## Exercise objective
Transcribe all of the data exactly. Omit the pictures.

[[ Input data open ]]

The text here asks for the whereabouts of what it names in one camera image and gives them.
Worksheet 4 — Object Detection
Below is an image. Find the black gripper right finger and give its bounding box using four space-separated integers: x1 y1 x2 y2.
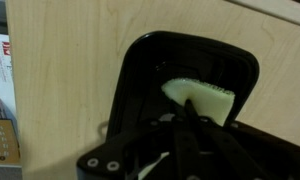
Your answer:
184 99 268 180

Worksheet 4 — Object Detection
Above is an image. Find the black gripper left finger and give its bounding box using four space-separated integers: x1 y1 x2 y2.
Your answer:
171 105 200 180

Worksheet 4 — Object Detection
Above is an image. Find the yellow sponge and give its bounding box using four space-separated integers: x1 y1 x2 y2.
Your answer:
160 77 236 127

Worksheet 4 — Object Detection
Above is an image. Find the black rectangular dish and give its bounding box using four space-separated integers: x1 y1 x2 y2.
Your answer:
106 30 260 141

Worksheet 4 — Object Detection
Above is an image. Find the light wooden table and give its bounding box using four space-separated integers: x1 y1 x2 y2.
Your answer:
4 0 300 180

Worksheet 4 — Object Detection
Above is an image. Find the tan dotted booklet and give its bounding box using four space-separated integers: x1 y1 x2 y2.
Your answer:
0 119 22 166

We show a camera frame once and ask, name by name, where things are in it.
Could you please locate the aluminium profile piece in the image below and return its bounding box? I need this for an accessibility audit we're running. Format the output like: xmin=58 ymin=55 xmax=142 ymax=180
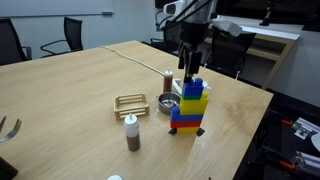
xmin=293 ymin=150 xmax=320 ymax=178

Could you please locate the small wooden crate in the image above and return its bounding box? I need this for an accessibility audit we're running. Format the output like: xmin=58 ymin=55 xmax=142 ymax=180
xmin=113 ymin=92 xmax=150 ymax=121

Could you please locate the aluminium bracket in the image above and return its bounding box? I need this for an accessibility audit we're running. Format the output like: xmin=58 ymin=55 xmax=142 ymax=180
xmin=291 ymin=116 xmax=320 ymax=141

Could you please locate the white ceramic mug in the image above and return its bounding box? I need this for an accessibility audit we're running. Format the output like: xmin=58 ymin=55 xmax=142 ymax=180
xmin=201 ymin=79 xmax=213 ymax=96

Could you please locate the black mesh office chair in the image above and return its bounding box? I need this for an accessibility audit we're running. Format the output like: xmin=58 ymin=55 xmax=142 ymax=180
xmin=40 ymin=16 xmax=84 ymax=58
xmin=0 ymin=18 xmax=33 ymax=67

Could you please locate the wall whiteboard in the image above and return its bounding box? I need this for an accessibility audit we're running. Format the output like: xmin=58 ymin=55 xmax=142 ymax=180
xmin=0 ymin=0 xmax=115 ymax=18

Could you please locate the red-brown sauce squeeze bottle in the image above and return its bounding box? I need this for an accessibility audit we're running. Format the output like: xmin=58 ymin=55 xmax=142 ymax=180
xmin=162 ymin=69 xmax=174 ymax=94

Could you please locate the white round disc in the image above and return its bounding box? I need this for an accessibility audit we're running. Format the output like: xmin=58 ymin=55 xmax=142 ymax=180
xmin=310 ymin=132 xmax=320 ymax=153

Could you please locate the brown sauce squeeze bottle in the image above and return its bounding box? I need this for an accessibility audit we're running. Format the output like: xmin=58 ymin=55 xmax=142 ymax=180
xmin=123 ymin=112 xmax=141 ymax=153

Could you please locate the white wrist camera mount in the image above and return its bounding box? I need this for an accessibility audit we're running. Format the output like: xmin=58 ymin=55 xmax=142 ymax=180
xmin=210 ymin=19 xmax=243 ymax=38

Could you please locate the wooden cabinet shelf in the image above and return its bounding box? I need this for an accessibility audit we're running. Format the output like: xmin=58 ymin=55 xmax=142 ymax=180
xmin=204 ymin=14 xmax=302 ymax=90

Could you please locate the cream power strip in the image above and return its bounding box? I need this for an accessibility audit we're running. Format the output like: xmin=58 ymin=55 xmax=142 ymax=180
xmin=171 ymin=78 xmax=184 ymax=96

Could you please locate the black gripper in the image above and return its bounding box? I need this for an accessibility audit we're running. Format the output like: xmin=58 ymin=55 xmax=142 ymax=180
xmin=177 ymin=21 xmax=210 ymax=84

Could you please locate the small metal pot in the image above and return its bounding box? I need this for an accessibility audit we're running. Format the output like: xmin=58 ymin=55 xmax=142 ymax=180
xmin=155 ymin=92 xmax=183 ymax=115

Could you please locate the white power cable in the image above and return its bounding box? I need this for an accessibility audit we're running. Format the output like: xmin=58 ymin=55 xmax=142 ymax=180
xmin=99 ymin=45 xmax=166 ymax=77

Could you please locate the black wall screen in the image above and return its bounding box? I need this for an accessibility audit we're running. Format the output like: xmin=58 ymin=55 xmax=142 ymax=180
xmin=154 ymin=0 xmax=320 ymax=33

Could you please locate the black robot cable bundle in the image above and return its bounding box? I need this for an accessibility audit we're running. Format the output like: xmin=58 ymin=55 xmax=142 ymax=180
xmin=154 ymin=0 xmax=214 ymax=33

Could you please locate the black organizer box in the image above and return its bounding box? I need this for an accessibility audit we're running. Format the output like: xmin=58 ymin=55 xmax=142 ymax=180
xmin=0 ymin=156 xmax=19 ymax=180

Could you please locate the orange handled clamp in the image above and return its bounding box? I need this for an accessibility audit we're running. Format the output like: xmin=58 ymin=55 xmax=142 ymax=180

[[ Input data closed ]]

## Task response
The text here asks for the whereabouts of what it names in one camera image and gives them.
Worksheet 4 — Object Detection
Below is an image. Find the black gripper right finger and give its bounding box using four space-separated integers: x1 y1 x2 y2.
Your answer:
184 99 268 180

Worksheet 4 — Object Detection
Above is an image. Find the black gripper left finger and give its bounding box using four space-separated integers: x1 y1 x2 y2.
Your answer:
171 105 200 180

Worksheet 4 — Object Detection
Above is an image. Find the yellow sponge and give its bounding box using four space-separated integers: x1 y1 x2 y2.
Your answer:
160 77 236 127

Worksheet 4 — Object Detection
Above is an image. Find the black rectangular dish and give its bounding box using four space-separated integers: x1 y1 x2 y2.
Your answer:
106 30 260 141

Worksheet 4 — Object Detection
Above is an image. Find the light wooden table and give its bounding box using four space-separated integers: x1 y1 x2 y2.
Your answer:
4 0 300 180

Worksheet 4 — Object Detection
Above is an image. Find the tan dotted booklet and give its bounding box using four space-separated integers: x1 y1 x2 y2.
Your answer:
0 119 22 166

We show a camera frame once and ask, name by name, where things are in it.
Could you please locate the aluminium profile piece in the image below and return its bounding box? I need this for an accessibility audit we're running. Format the output like: xmin=58 ymin=55 xmax=142 ymax=180
xmin=293 ymin=150 xmax=320 ymax=178

Could you please locate the small wooden crate in the image above and return its bounding box? I need this for an accessibility audit we're running. Format the output like: xmin=58 ymin=55 xmax=142 ymax=180
xmin=113 ymin=92 xmax=150 ymax=121

Could you please locate the aluminium bracket in the image above and return its bounding box? I need this for an accessibility audit we're running. Format the output like: xmin=58 ymin=55 xmax=142 ymax=180
xmin=291 ymin=116 xmax=320 ymax=141

Could you please locate the white ceramic mug in the image above and return its bounding box? I need this for an accessibility audit we're running. Format the output like: xmin=58 ymin=55 xmax=142 ymax=180
xmin=201 ymin=79 xmax=213 ymax=96

Could you please locate the black mesh office chair in the image above and return its bounding box? I need this for an accessibility audit we're running. Format the output like: xmin=58 ymin=55 xmax=142 ymax=180
xmin=40 ymin=16 xmax=84 ymax=58
xmin=0 ymin=18 xmax=33 ymax=67

Could you please locate the wall whiteboard in the image above and return its bounding box? I need this for an accessibility audit we're running. Format the output like: xmin=58 ymin=55 xmax=142 ymax=180
xmin=0 ymin=0 xmax=115 ymax=18

Could you please locate the red-brown sauce squeeze bottle in the image above and return its bounding box? I need this for an accessibility audit we're running. Format the output like: xmin=58 ymin=55 xmax=142 ymax=180
xmin=162 ymin=69 xmax=174 ymax=94

Could you please locate the white round disc in the image above and return its bounding box? I need this for an accessibility audit we're running. Format the output like: xmin=58 ymin=55 xmax=142 ymax=180
xmin=310 ymin=132 xmax=320 ymax=153

Could you please locate the brown sauce squeeze bottle in the image above and return its bounding box? I need this for an accessibility audit we're running. Format the output like: xmin=58 ymin=55 xmax=142 ymax=180
xmin=123 ymin=112 xmax=141 ymax=153

Could you please locate the white wrist camera mount in the image above and return its bounding box? I need this for an accessibility audit we're running. Format the output like: xmin=58 ymin=55 xmax=142 ymax=180
xmin=210 ymin=19 xmax=243 ymax=38

Could you please locate the wooden cabinet shelf in the image above and return its bounding box? I need this for an accessibility audit we're running. Format the output like: xmin=58 ymin=55 xmax=142 ymax=180
xmin=204 ymin=14 xmax=302 ymax=90

Could you please locate the cream power strip in the image above and return its bounding box? I need this for an accessibility audit we're running. Format the output like: xmin=58 ymin=55 xmax=142 ymax=180
xmin=171 ymin=78 xmax=184 ymax=96

Could you please locate the black gripper in the image above and return its bounding box? I need this for an accessibility audit we're running. Format the output like: xmin=58 ymin=55 xmax=142 ymax=180
xmin=177 ymin=21 xmax=210 ymax=84

Could you please locate the small metal pot in the image above and return its bounding box? I need this for an accessibility audit we're running. Format the output like: xmin=58 ymin=55 xmax=142 ymax=180
xmin=155 ymin=92 xmax=183 ymax=115

Could you please locate the white power cable in the image above and return its bounding box? I need this for an accessibility audit we're running. Format the output like: xmin=58 ymin=55 xmax=142 ymax=180
xmin=99 ymin=45 xmax=166 ymax=77

Could you please locate the black wall screen in the image above and return its bounding box? I need this for an accessibility audit we're running. Format the output like: xmin=58 ymin=55 xmax=142 ymax=180
xmin=154 ymin=0 xmax=320 ymax=33

Could you please locate the black robot cable bundle in the image above and return its bounding box? I need this for an accessibility audit we're running. Format the output like: xmin=58 ymin=55 xmax=142 ymax=180
xmin=154 ymin=0 xmax=214 ymax=33

Could you please locate the black organizer box in the image above and return its bounding box? I need this for an accessibility audit we're running. Format the output like: xmin=58 ymin=55 xmax=142 ymax=180
xmin=0 ymin=156 xmax=19 ymax=180

Could you please locate the orange handled clamp in the image above and return its bounding box? I need this for an accessibility audit we're running. Format the output like: xmin=58 ymin=55 xmax=142 ymax=180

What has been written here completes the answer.